*TASK PROMPT*. Output each entry below as it stands, leaving out every picture.

*** Begin section ***

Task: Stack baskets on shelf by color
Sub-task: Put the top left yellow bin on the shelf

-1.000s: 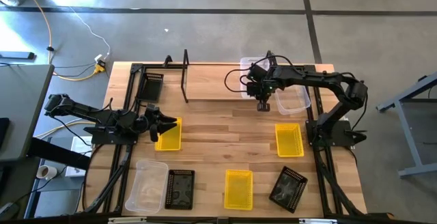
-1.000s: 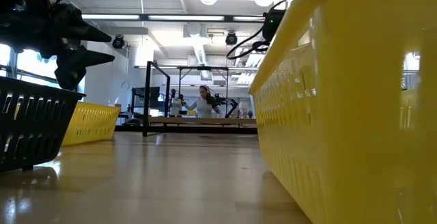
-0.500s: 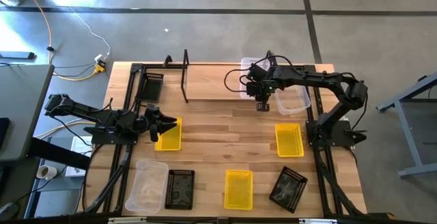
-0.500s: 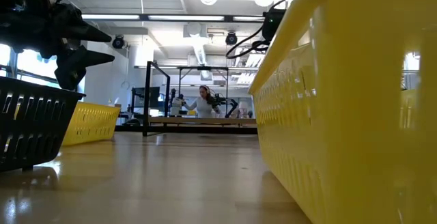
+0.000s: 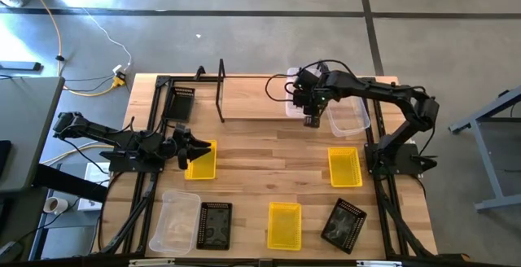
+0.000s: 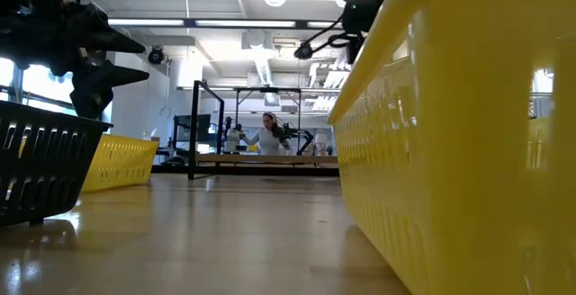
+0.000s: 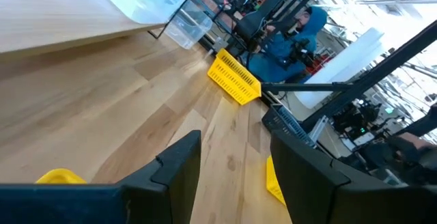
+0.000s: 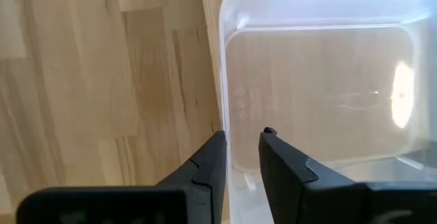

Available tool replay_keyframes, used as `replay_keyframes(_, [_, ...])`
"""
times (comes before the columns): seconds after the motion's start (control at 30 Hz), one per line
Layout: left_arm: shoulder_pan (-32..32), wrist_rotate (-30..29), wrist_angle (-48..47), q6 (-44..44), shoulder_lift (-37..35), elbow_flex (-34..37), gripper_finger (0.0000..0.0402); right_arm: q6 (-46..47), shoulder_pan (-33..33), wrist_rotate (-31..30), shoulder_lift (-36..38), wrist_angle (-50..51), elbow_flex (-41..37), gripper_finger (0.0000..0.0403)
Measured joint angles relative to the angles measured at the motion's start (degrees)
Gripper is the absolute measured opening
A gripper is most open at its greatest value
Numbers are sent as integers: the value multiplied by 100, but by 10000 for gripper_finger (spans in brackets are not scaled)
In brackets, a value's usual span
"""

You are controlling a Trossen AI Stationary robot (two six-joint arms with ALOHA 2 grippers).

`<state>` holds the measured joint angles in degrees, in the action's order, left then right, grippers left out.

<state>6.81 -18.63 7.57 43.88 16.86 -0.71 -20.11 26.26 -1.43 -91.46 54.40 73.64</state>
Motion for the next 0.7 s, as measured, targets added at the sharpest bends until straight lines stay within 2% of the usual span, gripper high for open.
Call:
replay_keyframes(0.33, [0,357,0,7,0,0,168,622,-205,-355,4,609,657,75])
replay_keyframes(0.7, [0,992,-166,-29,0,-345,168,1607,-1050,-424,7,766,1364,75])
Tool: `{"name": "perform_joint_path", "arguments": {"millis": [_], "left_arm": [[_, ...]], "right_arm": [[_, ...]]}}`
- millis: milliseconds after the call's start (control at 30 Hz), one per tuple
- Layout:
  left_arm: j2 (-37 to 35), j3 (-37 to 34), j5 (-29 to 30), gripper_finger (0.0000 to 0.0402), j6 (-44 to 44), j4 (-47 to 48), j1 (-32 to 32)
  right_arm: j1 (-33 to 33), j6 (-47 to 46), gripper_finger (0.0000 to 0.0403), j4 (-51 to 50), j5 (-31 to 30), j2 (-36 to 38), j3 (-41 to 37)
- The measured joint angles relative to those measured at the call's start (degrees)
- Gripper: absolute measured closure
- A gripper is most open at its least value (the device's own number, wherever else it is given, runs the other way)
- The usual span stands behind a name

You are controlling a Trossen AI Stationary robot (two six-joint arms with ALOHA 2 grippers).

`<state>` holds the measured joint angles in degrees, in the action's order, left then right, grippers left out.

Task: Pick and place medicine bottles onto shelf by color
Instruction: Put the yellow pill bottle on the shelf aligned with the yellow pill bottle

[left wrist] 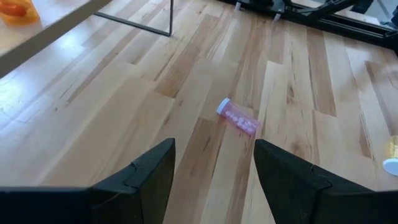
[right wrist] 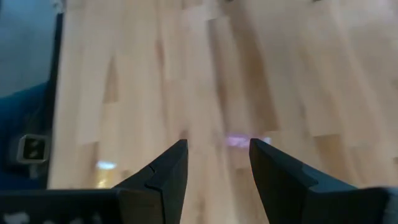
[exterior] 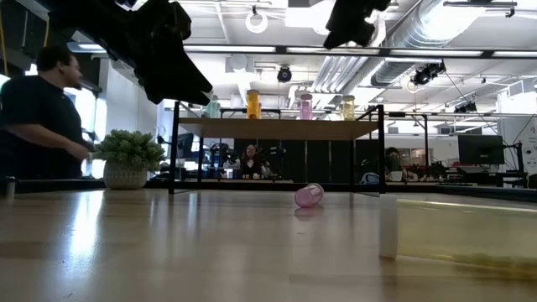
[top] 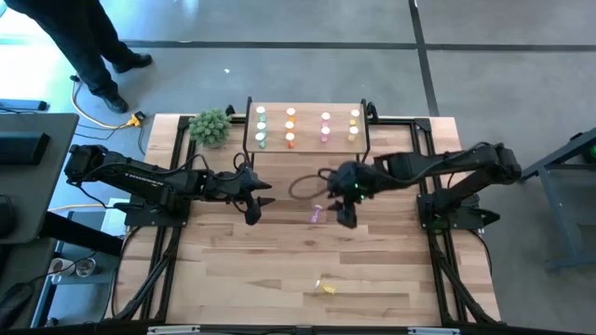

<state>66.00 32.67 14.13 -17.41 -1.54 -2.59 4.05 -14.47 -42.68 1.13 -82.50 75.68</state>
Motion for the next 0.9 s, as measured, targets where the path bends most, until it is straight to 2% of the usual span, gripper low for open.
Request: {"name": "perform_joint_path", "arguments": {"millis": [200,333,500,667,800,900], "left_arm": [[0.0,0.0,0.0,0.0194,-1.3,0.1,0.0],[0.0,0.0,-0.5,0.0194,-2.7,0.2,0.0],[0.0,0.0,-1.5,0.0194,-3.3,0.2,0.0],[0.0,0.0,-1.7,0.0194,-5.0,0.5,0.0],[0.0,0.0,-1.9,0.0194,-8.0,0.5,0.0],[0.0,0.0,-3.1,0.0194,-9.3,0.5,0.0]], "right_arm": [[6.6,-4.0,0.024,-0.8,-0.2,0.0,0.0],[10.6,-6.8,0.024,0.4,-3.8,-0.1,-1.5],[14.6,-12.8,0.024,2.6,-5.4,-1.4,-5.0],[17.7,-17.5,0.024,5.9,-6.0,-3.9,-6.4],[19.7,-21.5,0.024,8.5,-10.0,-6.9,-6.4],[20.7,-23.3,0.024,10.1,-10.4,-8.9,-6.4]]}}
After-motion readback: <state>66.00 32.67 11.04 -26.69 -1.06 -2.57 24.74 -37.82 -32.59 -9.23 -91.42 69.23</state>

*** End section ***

*COMPLETED TASK*.
Task: Stack baskets on shelf by color
Sub-task: Put the top left yellow bin on the shelf

-1.000s: 
-1.000s: 
-0.500s: 
-0.500s: 
+0.000s: 
+0.000s: 
+0.000s: 
+0.000s: 

Available tool replay_keyframes, used as `replay_keyframes(_, [_, ...])`
"""
times (comes before the columns): seconds after the motion's start (control at 30 Hz), one per line
Layout: left_arm: shoulder_pan (-32..32), wrist_rotate (-30..29), wrist_angle (-48..47), q6 (-44..44), shoulder_lift (-37..35), elbow_flex (-34..37), gripper_finger (0.0000..0.0402); right_arm: q6 (-46..47), shoulder_pan (-33..33), wrist_rotate (-31..30), shoulder_lift (-36..38), wrist_angle (-50..51), elbow_flex (-41..37), gripper_finger (0.0000..0.0403)
Measured joint angles relative to the angles measured at the motion's start (degrees)
Gripper is the absolute measured opening
A gripper is most open at its greatest value
Numbers are sent as integers: the value multiplied by 100, but by 10000 for gripper_finger (spans in brackets are not scaled)
In brackets, a value's usual span
"""

You are controlling a Trossen AI Stationary robot (two six-joint arms with ALOHA 2 grippers).

`<state>` holds the measured joint angles in degrees, in the action's order, left then right, grippers left out.

<state>6.81 -18.63 7.57 43.88 16.86 -0.71 -20.11 26.26 -1.43 -91.46 54.40 73.64</state>
Motion for the next 0.7 s, as measured, targets added at the sharpest bends until straight lines stay within 2% of the usual span, gripper high for open.
Call:
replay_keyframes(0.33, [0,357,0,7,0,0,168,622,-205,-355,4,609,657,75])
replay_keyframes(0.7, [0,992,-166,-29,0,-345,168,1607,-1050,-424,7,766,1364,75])
Tool: `{"name": "perform_joint_path", "arguments": {"millis": [_], "left_arm": [[_, ...]], "right_arm": [[_, ...]]}}`
- millis: milliseconds after the call's start (control at 30 Hz), one per tuple
- Layout:
  left_arm: j2 (-37 to 35), j3 (-37 to 34), j5 (-29 to 30), gripper_finger (0.0000 to 0.0402), j6 (-44 to 44), j4 (-47 to 48), j1 (-32 to 32)
  right_arm: j1 (-33 to 33), j6 (-47 to 46), gripper_finger (0.0000 to 0.0403), j4 (-51 to 50), j5 (-31 to 30), j2 (-36 to 38), j3 (-41 to 37)
- The measured joint angles relative to those measured at the call's start (degrees)
- Gripper: absolute measured closure
- A gripper is most open at its least value (the device's own number, wherever else it is given, runs the other way)
- The usual span stands behind a name

You are controlling a Trossen AI Stationary robot (two six-joint arms with ALOHA 2 grippers).

`<state>` holds the measured joint angles in degrees, in the action's order, left then right, grippers left out.

Task: Pick and place medicine bottles onto shelf by color
Instruction: Put the yellow pill bottle on the shelf aligned with the yellow pill bottle

[left wrist] 
[right wrist] 
[exterior] 
[top] 

<state>66.00 32.67 14.13 -17.41 -1.54 -2.59 4.05 -14.47 -42.68 1.13 -82.50 75.68</state>
Motion for the next 0.9 s, as measured, targets where the path bends most, until it is straight to 2% of the usual span, gripper low for open.
Request: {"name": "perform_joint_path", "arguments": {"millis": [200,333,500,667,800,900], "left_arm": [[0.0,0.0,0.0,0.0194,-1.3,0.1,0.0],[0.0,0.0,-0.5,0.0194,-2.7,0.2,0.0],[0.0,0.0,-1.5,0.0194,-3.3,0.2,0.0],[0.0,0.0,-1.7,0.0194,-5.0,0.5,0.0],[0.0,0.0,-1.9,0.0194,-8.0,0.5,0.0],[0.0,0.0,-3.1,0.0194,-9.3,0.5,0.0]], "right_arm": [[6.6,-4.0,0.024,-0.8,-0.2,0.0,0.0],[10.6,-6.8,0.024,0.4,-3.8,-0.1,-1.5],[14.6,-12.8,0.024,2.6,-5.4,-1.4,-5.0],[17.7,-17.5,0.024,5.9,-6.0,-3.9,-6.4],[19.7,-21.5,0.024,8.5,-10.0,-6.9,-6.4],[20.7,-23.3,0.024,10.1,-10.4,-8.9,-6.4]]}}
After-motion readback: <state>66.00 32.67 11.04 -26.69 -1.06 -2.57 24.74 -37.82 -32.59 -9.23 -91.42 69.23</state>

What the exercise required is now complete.